For Denis Healey, Labour chancellor in the 1970s, the most enjoyable aspect of the speech was finishing it.
He said: “On the whole, the great thing was to get it over and to be able to relax on the Wednesday and think, ‘Well, now I don’t face this particular problem for another 12 months.'”
The Budget speech itself is just one aspect of the whole process. Changes to existing taxes often come into effect that evening but new tax measures are debated over a four-day period in the House over the following days with MPs choosing to accept or reject what’s in front of them.
This is the means by which the DUP could, as they have threatened, block the Budget by voting against it.
Separately, a Finance Bill – which legally enacts any changes announced by the chancellor – is introduced for consideration by MPs.
Though the contents are seldom changed, in 1994 the then Conservative Chancellor Ken Clarke was forced to abandon his plan to increase fuel duty after the House rejected it.
The House of Lords, meanwhile, has little role in the whole process.
After they created a constitutional crisis when they attempted to block the 1909 People’s Budget, their right to have a say on money bills was removed by the 1911 Parliament Act.
Beware the backlash
Often the success of a Budget can hinge not just on the policies themselves but the reaction to them. Bad next-day headlines or a catchy phrase for a particularly pernicious tax can fatally undermine a chancellor’s authority.

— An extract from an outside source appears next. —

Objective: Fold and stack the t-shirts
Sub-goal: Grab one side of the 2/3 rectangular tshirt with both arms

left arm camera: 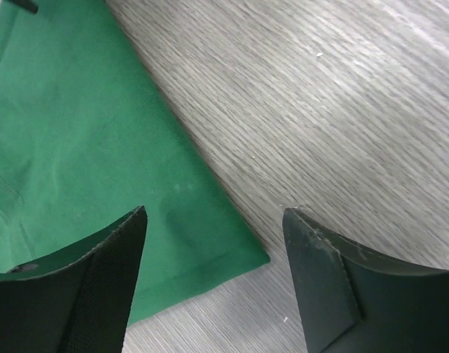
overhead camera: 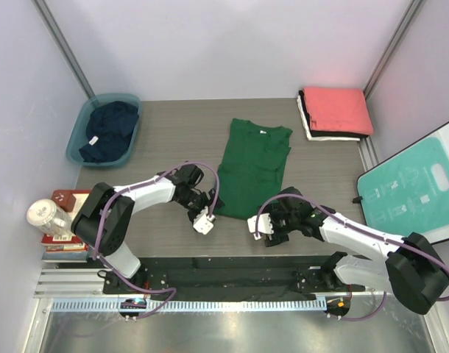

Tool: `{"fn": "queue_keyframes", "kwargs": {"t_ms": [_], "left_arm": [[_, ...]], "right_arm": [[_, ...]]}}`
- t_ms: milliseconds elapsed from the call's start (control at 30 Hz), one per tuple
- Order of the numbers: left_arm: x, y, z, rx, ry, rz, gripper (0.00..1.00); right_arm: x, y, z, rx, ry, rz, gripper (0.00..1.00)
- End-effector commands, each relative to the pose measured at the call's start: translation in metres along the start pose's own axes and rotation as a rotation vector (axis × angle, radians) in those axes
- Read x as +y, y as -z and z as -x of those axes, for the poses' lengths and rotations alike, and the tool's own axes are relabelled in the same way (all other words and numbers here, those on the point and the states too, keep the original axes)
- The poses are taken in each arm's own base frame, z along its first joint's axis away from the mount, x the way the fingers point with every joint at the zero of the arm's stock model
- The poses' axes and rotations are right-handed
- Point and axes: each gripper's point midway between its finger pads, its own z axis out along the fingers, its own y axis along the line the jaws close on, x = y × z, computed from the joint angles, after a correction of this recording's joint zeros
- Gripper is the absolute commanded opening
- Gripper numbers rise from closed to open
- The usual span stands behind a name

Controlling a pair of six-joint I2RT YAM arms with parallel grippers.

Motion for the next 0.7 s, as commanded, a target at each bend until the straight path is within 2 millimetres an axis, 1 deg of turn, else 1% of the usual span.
{"fn": "queue_keyframes", "kwargs": {"t_ms": [0,267,467,567,667], "left_arm": [[-0.006,-0.006,-0.011,0.025,0.017,-0.035,0.73],[-0.01,-0.007,-0.021,0.06,0.057,-0.057,0.68],[-0.013,-0.01,-0.027,0.074,0.075,-0.075,0.64],[-0.011,-0.01,-0.031,0.083,0.081,-0.075,0.63],[-0.01,-0.01,-0.033,0.091,0.08,-0.079,0.63]], "right_arm": [[-0.013,-0.007,-0.007,0.031,0.015,-0.06,0.81],[-0.015,-0.012,-0.017,0.069,0.013,-0.069,0.79],[-0.012,-0.012,-0.022,0.082,0.002,-0.065,0.77],[-0.011,-0.01,-0.025,0.091,-0.007,-0.067,0.75],[-0.005,-0.009,-0.03,0.103,-0.018,-0.049,0.71]]}}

In 2012, the infamous “pasty tax” where VAT was imposed on hot baked goods forced George Osborne into an embarrassing U-turn while, back in 1932, the Times condemned Neville Chamberlain’s Budget for its “puritanical severity”.
For the opposition, an attack line or damning critique after the speech is vital.
William Hague, who as Conservative leader of the opposition had to respond to the Budget, once labelled Gordon Brown the “pickpocket chancellor” and the man in the pub who says “lend us a fiver and then I’ll buy you a drink”.
Moreover, Arthur Ponsonby, one-time Labour MP and peer, said of the Conservatives’ 1925 budget: “Churchill’s sympathy for the poor was eloquent but his sympathy for the rich was practical.”
Philip Hammond will be hoping to avoid such stinging soundbites when he sits down on Monday.